Lines that include the word "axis" should be copied from the listing that follows.

□ □ □ □ □ □ □

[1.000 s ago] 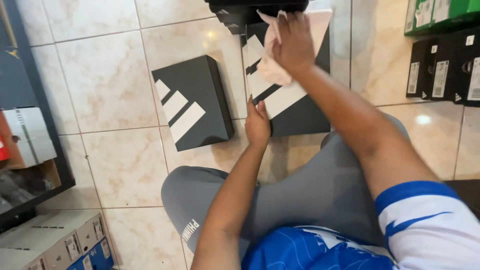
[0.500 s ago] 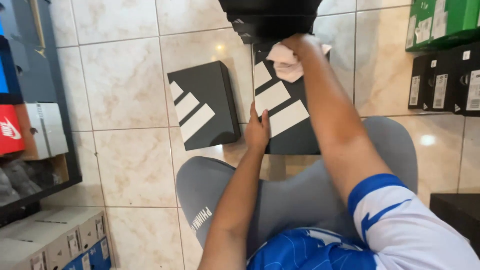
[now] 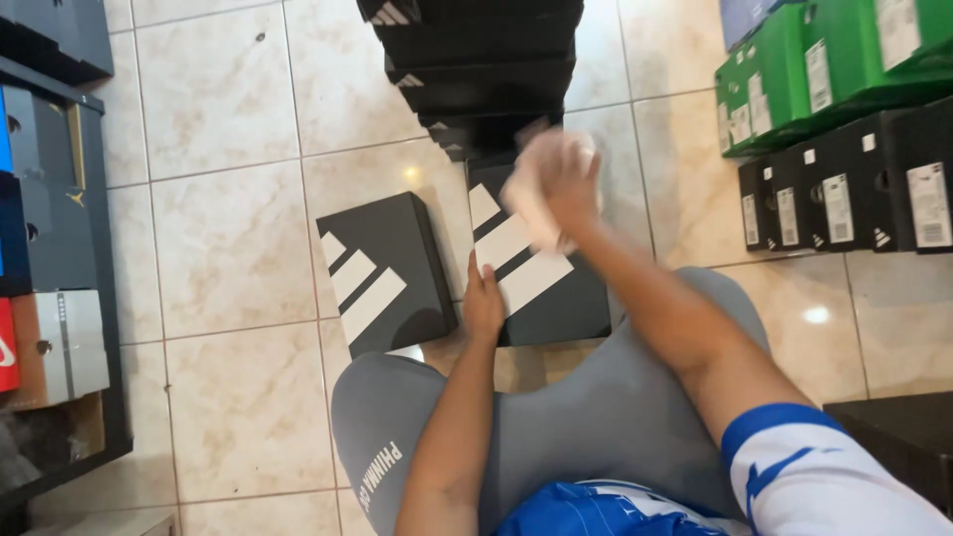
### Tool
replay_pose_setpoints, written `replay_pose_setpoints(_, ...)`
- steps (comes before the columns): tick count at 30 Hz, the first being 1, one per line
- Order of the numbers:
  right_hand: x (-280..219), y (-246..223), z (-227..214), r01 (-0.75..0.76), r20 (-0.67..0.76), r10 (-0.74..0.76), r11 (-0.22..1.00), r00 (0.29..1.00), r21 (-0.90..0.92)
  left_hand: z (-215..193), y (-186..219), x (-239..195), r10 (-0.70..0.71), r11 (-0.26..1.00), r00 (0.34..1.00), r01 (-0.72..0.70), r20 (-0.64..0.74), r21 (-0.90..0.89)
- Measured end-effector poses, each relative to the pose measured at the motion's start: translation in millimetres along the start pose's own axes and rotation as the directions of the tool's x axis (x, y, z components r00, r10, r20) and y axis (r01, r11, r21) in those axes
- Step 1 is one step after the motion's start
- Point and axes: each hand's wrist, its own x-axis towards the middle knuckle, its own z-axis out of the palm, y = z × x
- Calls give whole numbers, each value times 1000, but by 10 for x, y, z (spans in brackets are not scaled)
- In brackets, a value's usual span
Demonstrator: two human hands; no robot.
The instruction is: Cleaning shoe boxes and shoes with a cloth and organizing them in a warehouse
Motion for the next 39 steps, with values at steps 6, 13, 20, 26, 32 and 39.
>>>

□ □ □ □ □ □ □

Task result >>
- Measured end-effector poses, each relative to the pose measured at the motion's start: translation in millimetres along the start pose's own axes and rotation as the directions of the tool's x axis (x, y, z components r00, r10, r20) and y axis (r01, r11, r21) in those axes
- Point and axes: each hand's wrist, its own x-axis towards the middle knuckle, its own z-axis out of the palm, y = z × x

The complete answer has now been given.